### Problem requirements
Your answer should be the lines below from the one with "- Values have" to the one with "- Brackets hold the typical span", both included, given again exactly and with nothing added.

** Opening Data shown block **

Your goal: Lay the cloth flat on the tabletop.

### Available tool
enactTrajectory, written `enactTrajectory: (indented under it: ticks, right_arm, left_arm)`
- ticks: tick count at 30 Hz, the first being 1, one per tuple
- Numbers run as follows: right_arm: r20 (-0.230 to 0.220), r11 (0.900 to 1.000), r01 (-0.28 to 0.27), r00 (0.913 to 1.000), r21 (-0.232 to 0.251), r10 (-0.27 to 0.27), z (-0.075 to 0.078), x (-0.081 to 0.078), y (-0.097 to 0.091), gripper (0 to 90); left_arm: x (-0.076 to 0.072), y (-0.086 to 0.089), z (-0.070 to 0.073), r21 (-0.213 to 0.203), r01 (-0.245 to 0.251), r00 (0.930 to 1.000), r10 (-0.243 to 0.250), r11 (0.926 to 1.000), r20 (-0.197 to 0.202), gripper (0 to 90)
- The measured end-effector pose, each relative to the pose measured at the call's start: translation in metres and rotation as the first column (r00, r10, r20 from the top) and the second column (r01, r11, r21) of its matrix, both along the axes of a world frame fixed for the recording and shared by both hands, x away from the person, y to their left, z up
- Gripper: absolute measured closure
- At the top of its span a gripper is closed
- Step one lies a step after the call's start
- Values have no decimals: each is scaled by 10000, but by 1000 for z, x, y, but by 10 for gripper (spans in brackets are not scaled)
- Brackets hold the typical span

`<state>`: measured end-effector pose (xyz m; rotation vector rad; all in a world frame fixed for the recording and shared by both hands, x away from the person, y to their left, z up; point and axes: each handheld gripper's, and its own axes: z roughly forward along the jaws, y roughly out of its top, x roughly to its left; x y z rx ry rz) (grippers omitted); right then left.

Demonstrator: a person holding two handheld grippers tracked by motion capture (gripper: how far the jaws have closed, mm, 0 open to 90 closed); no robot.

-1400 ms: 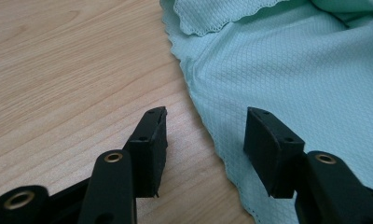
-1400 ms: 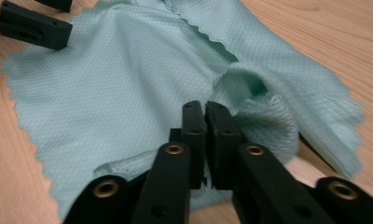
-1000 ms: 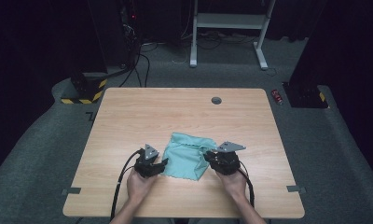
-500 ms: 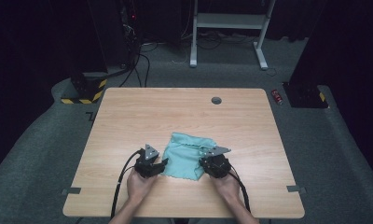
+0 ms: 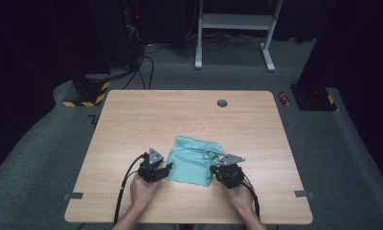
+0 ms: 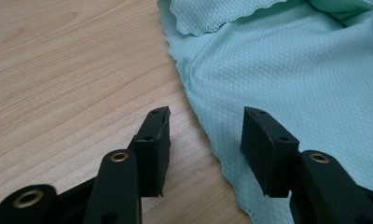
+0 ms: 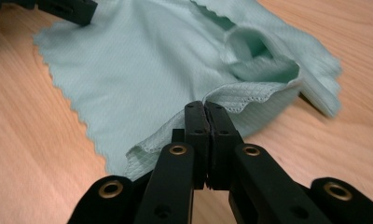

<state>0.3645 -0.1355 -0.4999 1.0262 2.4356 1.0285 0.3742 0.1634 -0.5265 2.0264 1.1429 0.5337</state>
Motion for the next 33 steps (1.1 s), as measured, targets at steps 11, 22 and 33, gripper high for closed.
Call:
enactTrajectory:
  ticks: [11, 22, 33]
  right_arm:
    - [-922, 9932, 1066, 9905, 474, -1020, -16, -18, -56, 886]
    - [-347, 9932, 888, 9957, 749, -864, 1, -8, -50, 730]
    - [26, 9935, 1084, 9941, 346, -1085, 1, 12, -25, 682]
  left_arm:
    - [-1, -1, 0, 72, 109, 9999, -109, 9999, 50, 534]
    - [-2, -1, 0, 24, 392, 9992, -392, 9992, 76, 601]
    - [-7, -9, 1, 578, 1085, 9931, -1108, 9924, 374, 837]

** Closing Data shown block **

### Solution to this task
- Values have no decimals: each is scaled by 10000, but by 1000 for z, x, y, but by 10 for gripper (spans in brackets are not scaled)
- Brackets hold the typical span

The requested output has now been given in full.